:: What needs to be done ::
Give again, unchanged, the line that contains "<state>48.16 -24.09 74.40" together with every line that follows it until the entries end.

[Dataset entries]
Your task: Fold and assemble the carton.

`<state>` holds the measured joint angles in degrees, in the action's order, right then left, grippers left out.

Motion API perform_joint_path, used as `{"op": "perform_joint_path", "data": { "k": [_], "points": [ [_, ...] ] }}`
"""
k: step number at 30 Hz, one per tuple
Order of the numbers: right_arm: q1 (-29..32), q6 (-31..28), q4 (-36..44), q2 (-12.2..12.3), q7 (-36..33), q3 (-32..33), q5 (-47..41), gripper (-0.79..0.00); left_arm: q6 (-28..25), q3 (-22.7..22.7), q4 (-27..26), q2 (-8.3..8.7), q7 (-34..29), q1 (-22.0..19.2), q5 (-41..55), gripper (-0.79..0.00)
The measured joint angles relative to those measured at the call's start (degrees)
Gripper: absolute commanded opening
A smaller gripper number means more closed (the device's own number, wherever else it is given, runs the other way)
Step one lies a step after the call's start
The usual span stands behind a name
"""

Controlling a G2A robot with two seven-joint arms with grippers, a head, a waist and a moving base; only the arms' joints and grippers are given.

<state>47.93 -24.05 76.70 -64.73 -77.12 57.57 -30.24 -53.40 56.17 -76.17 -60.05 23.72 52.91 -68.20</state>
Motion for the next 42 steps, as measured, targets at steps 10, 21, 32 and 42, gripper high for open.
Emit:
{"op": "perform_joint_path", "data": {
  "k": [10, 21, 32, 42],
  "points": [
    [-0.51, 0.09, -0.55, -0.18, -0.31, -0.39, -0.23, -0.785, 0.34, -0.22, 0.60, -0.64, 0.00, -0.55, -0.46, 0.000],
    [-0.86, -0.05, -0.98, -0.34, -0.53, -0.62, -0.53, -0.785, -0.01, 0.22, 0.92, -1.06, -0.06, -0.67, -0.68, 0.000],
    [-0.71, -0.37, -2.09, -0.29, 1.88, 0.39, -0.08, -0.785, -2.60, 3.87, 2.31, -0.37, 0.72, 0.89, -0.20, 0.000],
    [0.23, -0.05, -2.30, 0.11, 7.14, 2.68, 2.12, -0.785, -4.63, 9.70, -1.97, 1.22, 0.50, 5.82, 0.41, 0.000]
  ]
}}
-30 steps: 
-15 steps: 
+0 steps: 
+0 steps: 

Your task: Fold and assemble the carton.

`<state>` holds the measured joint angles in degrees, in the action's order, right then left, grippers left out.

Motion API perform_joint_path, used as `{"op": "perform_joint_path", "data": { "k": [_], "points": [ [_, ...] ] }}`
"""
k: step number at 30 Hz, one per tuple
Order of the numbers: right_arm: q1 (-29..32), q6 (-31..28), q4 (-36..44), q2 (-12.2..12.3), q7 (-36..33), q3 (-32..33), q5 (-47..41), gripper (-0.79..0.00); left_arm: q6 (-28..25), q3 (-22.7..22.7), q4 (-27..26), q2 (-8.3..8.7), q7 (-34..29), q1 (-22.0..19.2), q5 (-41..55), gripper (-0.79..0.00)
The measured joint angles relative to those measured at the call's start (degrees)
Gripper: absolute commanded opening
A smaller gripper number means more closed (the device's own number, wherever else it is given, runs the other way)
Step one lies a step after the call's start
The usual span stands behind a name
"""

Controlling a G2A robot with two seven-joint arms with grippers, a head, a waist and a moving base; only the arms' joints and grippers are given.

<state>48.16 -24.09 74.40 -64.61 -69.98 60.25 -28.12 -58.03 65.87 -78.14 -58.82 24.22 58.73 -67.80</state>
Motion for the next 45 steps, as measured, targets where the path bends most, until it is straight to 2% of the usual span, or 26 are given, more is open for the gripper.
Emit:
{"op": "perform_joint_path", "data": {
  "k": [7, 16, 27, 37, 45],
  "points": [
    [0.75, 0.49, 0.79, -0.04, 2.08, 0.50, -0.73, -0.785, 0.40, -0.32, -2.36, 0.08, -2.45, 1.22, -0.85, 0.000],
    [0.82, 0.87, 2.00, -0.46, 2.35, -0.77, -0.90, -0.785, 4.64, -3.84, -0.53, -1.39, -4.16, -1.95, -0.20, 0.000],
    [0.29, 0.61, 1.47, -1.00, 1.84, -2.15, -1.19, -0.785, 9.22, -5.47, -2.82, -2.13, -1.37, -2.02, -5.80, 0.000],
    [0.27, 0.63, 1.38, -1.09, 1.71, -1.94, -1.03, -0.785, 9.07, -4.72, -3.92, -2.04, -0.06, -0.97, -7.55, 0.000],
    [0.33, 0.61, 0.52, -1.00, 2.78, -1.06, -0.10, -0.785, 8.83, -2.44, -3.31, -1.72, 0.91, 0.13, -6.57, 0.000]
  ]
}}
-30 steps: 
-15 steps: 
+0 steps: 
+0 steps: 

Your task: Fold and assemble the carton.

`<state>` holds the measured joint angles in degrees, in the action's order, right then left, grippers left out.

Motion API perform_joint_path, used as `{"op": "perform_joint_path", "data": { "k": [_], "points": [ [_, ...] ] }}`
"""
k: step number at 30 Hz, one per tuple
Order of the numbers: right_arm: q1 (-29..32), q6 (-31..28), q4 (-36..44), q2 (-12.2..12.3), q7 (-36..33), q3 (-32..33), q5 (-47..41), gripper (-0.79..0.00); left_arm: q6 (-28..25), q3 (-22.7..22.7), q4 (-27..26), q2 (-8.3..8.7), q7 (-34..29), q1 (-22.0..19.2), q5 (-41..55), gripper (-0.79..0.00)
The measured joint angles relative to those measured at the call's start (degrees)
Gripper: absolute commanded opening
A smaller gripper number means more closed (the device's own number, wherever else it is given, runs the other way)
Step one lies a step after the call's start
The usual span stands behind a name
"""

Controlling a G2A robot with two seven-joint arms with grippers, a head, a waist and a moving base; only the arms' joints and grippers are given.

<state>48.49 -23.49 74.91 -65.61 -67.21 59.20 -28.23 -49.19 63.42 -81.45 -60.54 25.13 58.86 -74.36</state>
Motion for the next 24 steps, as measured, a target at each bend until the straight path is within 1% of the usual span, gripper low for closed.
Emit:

:: Output below ::
<state>48.16 -24.09 74.40 -64.61 -69.98 60.25 -28.12 -58.03 65.87 -78.14 -58.82 24.22 58.73 -67.80</state>
Motion for the next 45 steps, as measured, targets where the path bends most, until it is straight to 2% of the usual span, or 26 are given, more is open for the gripper.
Emit:
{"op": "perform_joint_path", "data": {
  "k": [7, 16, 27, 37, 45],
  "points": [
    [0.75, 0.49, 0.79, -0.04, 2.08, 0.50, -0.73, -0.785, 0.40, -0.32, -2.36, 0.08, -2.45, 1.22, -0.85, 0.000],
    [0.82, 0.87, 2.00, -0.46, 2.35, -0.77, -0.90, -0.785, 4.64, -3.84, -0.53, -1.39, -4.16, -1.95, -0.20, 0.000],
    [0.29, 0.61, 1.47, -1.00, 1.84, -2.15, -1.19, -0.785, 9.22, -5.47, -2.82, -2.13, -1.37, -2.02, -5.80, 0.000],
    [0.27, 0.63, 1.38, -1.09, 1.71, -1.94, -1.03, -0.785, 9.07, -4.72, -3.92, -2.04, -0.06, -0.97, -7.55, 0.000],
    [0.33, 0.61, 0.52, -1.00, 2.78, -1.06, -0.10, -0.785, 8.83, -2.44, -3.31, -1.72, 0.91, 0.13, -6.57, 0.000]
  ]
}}
-30 steps: 
-15 steps: 
+0 steps: 
+0 steps: 

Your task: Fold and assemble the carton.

`<state>` holds the measured joint angles in degrees, in the action's order, right then left, grippers left out.

Motion API perform_joint_path, used as `{"op": "perform_joint_path", "data": { "k": [_], "points": [ [_, ...] ] }}`
"""
k: step number at 30 Hz, one per tuple
Order of the numbers: right_arm: q1 (-29..32), q6 (-31..28), q4 (-36..44), q2 (-12.2..12.3), q7 (-36..33), q3 (-32..33), q5 (-47..41), gripper (-0.79..0.00); left_arm: q6 (-28..25), q3 (-22.7..22.7), q4 (-27..26), q2 (-8.3..8.7), q7 (-34..29), q1 (-22.0..19.2), q5 (-41..55), gripper (-0.79..0.00)
The measured joint angles relative to those measured at the call's start (degrees)
Gripper: absolute commanded opening
A smaller gripper number means more closed (the device's own number, wherever else it is given, runs the other way)
Step one lies a step after the call's start
The usual span stands behind a name
"""

Controlling a G2A robot with two seven-joint arms with grippers, a head, a waist and a moving base; only the arms' joints and grippers are given.

<state>48.49 -23.49 74.91 -65.61 -67.21 59.20 -28.23 -49.19 63.42 -81.45 -60.54 25.13 58.86 -74.36</state>
Motion for the next 24 steps, as measured, a target at each bend until the straight path is within 1% of the usual span, gripper low for closed.
Emit:

Now the exercise is finished.